Just like any other major sector, agriculture is expected to improve and earn a lot following the use of artificial intelligence (AI). And we’re not the only ones who think that. According to BI Intelligence Research, global spending on smart agricultural technologies, including AI and machine learning, is estimated to triple in revenue by 2025, reaching $15.3 billion. Furthermore, spending on AI alone in agriculture is predicted to grow from $1 billion in 2020 to $4 billion in 2026. So, how is AI helping crop growth?
Agriculture is probably one of the riskiest activities one can invest in. Farmers depend on the caprices of the weather, among other things, and they often have to deal with crops affected by diseases. Add to this a pandemic and suddenly agriculture is at risk of yielding a lot less than estimated. If you consider the growing global population, urbanization, and ever-changing consumption habits, you could wonder why would one want to become a farmer? The risks are immense. And traditional agriculture is no longer enough!
AI for predictive analysis
AI technologies and systems excel at capturing and analyzing data that proves to be a real game-changer for farmers. Predictive analysis allows farmers to collect and process more data significantly faster than before. Data captured by smart sensors and drones provide access to real-time video streaming and allow agricultural experts to combine in-ground sensor data of moisture, fertilizer, and natural nutrient levels to analyze growth patterns for each crop. Combing through massive data sets, machine learning technology can help farmers optimize their crop yields. They can indicate the most suitable crop varieties for the season and even identify the best planting times and locations.
AI-powered tools can predict the best time to sow and harvest and provide access to useful information on soil health and fertilizer recommendation. The weather forecast is already in the trustworthy hands of artificial intelligence, and it has already dramatically changed the way agriculture is done in many parts of the globe. Moreover, predictive analytics can help farmers know the potential yield rates of a given field before the start of the vegetation cycle using AI technology.
AI for price forecasts
AI allows farmers to simplify crop selection and identify the profitability of their crops. Moreover, AI has opened the door to better understating yield rates and quality levels of crops. It helps agricultural organizations and farmers predict total volumes produced and establish pricing strategies for each crop. AI can also find its place in irrigation management allowing agricultural enterprises to optimize their irrigation systems, calculate the optimal amount of water a field or crop needs to deliver an acceptable harvest, and save money in the process.

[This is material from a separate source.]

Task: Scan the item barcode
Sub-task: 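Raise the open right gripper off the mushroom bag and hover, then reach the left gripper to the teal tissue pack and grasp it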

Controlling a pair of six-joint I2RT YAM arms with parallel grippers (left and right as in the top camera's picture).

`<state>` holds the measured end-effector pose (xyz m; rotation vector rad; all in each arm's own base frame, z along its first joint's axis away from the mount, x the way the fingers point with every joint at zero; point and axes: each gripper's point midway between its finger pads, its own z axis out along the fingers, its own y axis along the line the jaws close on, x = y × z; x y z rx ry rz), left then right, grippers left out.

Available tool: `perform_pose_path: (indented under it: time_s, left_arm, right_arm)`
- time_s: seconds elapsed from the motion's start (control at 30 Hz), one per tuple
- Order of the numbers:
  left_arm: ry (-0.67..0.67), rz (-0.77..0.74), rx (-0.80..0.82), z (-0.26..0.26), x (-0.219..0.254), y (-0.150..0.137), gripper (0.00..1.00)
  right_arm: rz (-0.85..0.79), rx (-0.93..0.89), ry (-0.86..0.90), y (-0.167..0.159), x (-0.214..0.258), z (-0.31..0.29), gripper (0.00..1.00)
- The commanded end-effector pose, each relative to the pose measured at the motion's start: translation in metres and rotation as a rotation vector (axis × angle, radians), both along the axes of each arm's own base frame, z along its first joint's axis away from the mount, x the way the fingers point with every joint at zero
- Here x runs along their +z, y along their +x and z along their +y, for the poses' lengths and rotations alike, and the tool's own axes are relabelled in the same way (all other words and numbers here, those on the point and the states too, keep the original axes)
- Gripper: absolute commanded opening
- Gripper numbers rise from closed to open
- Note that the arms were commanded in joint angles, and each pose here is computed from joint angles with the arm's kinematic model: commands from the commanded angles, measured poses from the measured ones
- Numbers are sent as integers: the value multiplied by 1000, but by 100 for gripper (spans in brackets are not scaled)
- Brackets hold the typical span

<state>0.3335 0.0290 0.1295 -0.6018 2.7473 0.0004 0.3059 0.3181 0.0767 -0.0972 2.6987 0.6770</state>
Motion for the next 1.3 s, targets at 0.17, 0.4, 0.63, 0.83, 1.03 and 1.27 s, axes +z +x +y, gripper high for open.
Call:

One of the farmers’ biggest concerns is the price fluctuation of a crop. Prices tend to be unstable in agriculture which makes it hard for them to plan a production pattern. However, with the help of AI, agricultural experts and farmers can now access data that allows them to analyze the total demand for a crop and determine their price strategy. Using AI, farmers and agricultural companies can identify the demand level, future price patterns, type of crop to sow, etc. The use of AI in agriculture proves to be a cost-effective solution that helps farmers save millions of dollars a year in lost revenue.
AI for crop health
AI is already revolutionizing the way we do agriculture giving us the tool of precision agriculture. Precision agriculture is based on AI systems that allow farmers to detect diseases in plants, pests, and poor plant nutrition. Moreover, AI can be used from the first stage of a plant: the seeds. Based on data on plant growth, AI can help produce healthy crops adapted to the current weather conditions. Moreover, AI technology is proving to be a useful tool in detecting and targeting weeds and helping farmers decide what pesticides to apply to avoid contamination and help produce a healthy crop.
Intelligent sensors combined with visual data provided by drones allow farmers to have access to information about the infected areas of their crops. The next step is for machine learning algorithms to take over and indicate the best mix of pesticides that needs to be applied to prevent the spreading of the disease. Furthermore, AI can now be involved in delivering pesticides to the crop using robots that can accurately monitor and spray pesticides on the plants, contributing to a significantly lower volume of chemicals necessary for healthier plants.